___ EXTRACTED ENTRIES ___

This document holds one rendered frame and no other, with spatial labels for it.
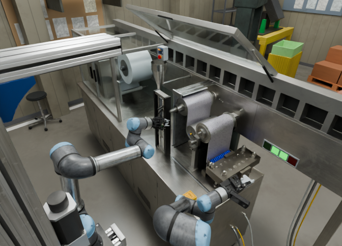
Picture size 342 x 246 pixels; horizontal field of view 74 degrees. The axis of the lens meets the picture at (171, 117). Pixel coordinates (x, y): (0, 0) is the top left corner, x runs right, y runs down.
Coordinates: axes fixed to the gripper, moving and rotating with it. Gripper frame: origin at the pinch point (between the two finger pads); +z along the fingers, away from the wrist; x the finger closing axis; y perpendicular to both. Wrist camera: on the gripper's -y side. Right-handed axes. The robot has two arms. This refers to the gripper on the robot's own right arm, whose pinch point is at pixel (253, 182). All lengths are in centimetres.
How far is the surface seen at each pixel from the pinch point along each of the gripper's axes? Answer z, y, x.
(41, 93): -102, 295, 161
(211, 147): 1.4, 35.9, 15.4
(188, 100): -1, 69, 0
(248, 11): 184, 203, 9
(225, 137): 15.3, 37.9, 13.6
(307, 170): 36.1, -8.9, -1.7
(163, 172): -28, 44, 44
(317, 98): 36, 14, -41
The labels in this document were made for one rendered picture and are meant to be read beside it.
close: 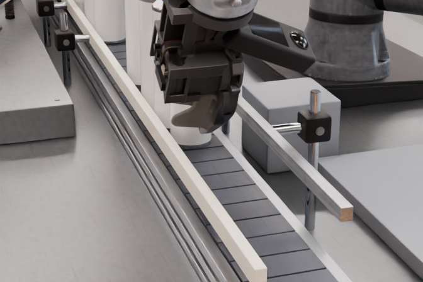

___

ASSIGNMENT:
If pictures appear, drop them, and retype exactly the lines from the "How far is the" line through the last line of the data above.

EXERCISE RESPONSE:
How far is the surface seen at each pixel from the pinch point along each of the gripper's axes? Answer z, y, x.
(41, 93): -102, 295, 161
(211, 147): 1.4, 35.9, 15.4
(188, 100): -1, 69, 0
(248, 11): 184, 203, 9
(225, 137): 15.3, 37.9, 13.6
(307, 170): 36.1, -8.9, -1.7
(163, 172): -28, 44, 44
(317, 98): 36, 14, -41
The labels in this document were made for one rendered picture and are meant to be read beside it.
close: 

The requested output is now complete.